We describe the case of a R263K mutation detected in the cerebrospinal fluid (CSF) of an HIV-1-infected patient with HIV-associated neurocognitive disorder and receiving the integrase inhibitor dolutegravir.
A 45-year-old female patient, HIV-1 infected since 1989 with a subtype B virus, with a history of illicit drug use, presented in September 2013 with sudden onset of anxiety and ataxia. She had no history of any AIDS-defining event and the CD4+ nadir cell count was 198 cm3/μl (18%). She had previously received treatment for chronic hepatitis C in 2011, achieving sustained virological response.
She had been treated with combination antiretroviral therapy (ART) since 1996, initially with two nucleoside analog reverse transcriptase inhibitors (NRTIs), then with two NRTIs and one non-NRTI (NNRTI), then with two NRTIs and one protease inhibitor. At the time of admission, in September 2013, she had been taking tenofovir, emtricitabine, and boosted 800-mg darunavir once daily for 2 years. Treatment adherence had not always been satisfactory, as proved by multiple occurrences of detectable plasma viral loads, including a measurement a few months before presentation that showing 240 copies/ml, with genotyping revealing multiple mutations on NRTIs (M41L, T215Y, L74I/V, and M184V), NNRTIs (Y181C), and protease inhibitors (M46I, I62V, A71V, V77I, L76V, and L89I).
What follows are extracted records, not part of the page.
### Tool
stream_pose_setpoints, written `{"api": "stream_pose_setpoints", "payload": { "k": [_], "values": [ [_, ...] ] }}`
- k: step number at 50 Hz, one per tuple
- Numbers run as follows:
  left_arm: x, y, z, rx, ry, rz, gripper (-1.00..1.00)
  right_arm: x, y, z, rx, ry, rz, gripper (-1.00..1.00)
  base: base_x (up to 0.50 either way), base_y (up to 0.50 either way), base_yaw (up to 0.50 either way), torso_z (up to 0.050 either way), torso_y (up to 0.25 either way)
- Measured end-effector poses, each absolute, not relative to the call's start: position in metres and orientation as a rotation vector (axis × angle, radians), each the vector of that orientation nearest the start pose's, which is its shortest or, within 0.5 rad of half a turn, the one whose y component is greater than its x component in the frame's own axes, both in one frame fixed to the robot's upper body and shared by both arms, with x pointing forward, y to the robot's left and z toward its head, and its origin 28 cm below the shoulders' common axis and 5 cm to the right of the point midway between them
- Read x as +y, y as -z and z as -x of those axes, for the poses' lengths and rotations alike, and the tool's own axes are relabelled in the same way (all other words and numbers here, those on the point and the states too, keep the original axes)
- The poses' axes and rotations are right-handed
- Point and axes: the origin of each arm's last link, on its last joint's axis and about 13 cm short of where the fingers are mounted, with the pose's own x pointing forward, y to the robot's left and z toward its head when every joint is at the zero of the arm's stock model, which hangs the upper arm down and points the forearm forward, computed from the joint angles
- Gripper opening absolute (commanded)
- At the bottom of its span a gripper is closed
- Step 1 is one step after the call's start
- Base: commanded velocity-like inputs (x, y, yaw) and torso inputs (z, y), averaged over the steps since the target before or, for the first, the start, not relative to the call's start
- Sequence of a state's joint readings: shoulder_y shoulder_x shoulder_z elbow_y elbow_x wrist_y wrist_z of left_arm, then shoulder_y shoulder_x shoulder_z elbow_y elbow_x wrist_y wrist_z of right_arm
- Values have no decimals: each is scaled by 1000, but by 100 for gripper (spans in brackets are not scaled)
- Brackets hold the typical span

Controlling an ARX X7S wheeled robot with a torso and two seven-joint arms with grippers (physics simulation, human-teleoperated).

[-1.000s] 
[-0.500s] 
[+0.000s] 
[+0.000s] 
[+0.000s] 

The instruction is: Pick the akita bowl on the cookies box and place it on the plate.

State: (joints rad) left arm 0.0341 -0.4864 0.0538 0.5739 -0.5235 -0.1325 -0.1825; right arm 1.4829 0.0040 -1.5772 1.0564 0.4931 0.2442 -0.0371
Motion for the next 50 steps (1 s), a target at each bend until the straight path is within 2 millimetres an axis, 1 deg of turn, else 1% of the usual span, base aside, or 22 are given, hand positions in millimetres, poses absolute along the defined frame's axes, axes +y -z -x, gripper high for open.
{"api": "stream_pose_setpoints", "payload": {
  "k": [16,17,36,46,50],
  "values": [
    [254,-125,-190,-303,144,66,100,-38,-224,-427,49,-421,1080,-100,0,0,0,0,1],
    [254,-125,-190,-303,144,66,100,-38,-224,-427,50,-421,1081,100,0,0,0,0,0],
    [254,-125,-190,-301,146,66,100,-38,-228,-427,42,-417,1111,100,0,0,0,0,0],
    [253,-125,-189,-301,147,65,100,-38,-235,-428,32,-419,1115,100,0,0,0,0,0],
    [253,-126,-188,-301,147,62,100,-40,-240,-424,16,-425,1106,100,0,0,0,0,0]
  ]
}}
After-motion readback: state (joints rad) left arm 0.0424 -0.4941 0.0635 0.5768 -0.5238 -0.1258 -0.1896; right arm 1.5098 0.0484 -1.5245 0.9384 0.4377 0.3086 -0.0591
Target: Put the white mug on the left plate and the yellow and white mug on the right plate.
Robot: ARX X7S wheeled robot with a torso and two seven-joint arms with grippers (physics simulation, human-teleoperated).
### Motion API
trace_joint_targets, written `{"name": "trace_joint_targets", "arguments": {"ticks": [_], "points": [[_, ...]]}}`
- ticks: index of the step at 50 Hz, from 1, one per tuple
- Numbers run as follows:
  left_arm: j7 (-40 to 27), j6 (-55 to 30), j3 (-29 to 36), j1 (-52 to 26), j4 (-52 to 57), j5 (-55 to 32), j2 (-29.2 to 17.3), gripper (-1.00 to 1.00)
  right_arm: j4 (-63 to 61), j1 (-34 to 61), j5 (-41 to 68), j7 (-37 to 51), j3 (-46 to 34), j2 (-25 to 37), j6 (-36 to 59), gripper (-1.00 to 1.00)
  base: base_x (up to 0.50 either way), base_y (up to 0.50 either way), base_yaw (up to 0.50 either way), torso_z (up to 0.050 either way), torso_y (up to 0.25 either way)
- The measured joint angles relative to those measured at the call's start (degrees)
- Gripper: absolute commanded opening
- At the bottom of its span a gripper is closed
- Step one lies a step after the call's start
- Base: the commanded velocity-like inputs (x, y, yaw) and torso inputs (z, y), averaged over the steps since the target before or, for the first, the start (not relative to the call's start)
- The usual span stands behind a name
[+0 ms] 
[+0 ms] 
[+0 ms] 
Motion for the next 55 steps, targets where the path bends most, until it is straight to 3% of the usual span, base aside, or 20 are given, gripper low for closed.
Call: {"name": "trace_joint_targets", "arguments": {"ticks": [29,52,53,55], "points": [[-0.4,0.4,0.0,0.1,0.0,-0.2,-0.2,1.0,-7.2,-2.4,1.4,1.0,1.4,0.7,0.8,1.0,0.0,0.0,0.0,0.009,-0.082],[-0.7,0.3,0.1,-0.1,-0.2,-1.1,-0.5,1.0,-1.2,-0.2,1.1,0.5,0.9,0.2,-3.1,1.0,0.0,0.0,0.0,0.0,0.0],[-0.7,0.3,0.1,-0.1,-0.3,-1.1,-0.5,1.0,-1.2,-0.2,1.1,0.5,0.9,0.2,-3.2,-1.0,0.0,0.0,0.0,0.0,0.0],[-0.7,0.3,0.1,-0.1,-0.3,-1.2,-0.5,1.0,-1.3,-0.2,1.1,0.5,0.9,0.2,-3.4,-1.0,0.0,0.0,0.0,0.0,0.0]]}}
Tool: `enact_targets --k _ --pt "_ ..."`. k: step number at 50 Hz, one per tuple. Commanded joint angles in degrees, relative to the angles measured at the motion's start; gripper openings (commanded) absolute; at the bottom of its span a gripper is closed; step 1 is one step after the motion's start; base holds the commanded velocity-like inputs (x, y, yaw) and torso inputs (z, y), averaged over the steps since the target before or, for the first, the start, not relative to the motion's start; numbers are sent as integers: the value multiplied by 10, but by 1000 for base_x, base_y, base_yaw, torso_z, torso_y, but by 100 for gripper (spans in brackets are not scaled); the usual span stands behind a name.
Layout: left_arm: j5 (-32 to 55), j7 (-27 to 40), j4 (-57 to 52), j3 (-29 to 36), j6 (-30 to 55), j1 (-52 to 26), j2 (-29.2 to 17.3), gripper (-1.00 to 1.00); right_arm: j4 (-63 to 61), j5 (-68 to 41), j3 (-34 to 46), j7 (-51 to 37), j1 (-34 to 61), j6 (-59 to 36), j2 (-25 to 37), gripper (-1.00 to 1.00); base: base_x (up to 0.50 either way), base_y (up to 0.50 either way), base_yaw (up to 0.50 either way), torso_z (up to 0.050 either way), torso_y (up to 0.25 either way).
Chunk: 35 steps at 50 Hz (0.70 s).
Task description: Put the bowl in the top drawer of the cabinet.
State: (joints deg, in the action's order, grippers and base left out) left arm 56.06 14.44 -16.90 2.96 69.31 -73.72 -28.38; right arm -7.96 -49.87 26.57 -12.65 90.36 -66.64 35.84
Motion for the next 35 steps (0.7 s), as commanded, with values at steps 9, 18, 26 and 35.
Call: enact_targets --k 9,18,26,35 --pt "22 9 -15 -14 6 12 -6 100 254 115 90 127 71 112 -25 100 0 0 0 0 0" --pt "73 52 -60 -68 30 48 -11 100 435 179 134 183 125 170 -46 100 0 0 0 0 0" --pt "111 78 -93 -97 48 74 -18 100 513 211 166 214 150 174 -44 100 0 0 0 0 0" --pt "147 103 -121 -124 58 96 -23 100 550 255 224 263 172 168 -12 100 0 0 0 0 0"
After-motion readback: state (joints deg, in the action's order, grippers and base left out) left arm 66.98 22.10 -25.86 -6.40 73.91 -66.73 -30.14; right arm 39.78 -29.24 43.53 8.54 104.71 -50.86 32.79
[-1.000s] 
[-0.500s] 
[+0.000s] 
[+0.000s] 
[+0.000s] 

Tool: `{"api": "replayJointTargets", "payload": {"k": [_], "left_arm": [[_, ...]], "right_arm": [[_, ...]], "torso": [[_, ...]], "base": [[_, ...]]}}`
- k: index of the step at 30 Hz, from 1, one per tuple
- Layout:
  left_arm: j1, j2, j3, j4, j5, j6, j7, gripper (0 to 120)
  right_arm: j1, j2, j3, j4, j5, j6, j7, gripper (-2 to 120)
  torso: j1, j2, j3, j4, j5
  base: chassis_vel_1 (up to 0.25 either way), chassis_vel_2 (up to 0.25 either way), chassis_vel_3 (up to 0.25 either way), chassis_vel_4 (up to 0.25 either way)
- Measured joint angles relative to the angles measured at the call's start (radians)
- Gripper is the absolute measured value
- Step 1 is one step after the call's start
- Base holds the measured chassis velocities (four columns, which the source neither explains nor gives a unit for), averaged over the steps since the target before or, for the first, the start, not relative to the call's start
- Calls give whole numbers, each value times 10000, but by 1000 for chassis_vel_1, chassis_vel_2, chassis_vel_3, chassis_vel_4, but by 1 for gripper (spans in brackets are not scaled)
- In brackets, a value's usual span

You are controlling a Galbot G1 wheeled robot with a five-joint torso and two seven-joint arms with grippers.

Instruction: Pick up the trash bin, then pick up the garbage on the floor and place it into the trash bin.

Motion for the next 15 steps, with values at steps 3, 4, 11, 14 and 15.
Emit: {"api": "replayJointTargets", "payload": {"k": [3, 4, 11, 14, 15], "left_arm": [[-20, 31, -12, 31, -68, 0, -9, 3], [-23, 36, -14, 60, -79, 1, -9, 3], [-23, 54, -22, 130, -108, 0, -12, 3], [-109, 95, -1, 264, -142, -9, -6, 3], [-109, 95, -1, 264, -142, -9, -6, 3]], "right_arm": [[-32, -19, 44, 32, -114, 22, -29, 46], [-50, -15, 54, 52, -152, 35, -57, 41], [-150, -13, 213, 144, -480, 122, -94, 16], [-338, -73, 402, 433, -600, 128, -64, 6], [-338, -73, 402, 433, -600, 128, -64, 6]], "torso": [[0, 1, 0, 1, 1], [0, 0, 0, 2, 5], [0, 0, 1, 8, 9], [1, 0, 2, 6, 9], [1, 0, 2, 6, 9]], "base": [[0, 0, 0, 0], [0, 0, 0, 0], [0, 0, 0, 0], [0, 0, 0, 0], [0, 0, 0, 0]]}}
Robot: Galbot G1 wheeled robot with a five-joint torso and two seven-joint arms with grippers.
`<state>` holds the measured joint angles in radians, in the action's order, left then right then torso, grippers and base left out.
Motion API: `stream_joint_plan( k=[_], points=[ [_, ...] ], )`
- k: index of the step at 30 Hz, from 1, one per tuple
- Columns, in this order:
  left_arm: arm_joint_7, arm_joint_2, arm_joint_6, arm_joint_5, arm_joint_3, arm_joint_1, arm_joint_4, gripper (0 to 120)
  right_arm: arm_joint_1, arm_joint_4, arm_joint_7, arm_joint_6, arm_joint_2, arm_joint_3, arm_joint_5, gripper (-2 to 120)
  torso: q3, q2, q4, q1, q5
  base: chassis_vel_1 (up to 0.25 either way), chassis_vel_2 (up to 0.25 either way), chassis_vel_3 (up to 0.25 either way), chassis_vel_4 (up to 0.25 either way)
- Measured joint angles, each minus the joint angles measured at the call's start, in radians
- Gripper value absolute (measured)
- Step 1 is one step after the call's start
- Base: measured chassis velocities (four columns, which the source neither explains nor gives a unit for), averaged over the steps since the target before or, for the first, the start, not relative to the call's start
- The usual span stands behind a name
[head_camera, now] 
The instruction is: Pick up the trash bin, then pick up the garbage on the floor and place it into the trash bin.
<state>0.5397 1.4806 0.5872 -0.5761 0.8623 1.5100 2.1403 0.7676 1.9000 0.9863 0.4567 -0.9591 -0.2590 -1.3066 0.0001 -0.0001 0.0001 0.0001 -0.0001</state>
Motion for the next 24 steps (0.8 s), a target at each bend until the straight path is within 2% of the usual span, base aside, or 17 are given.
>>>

At the time of admission, the patient presented with cerebellar syndrome, whereas MRI revealed diffuse demyelination in frontal and parietal areas. Plasmatic viral load was below 40 copies/ml and CD4+ cell count 500 cm3/μl. The CSF was clear with low cellular content (7 cells/μl), moderate elevation of protein concentration (0.66 g/l), and normal glucose CSF/plasma ratio. Gram stain was negative, and bacterial culture pursued for 5 days remained sterile. HIV RNA concentration in the CSF was 2600 copies/ml; however, viral genotyping was not performed. Testing for JC virus was negative. Tropism testing was in favor of a C-C chemokine receptor type 5 (CCR5)-expressing virus.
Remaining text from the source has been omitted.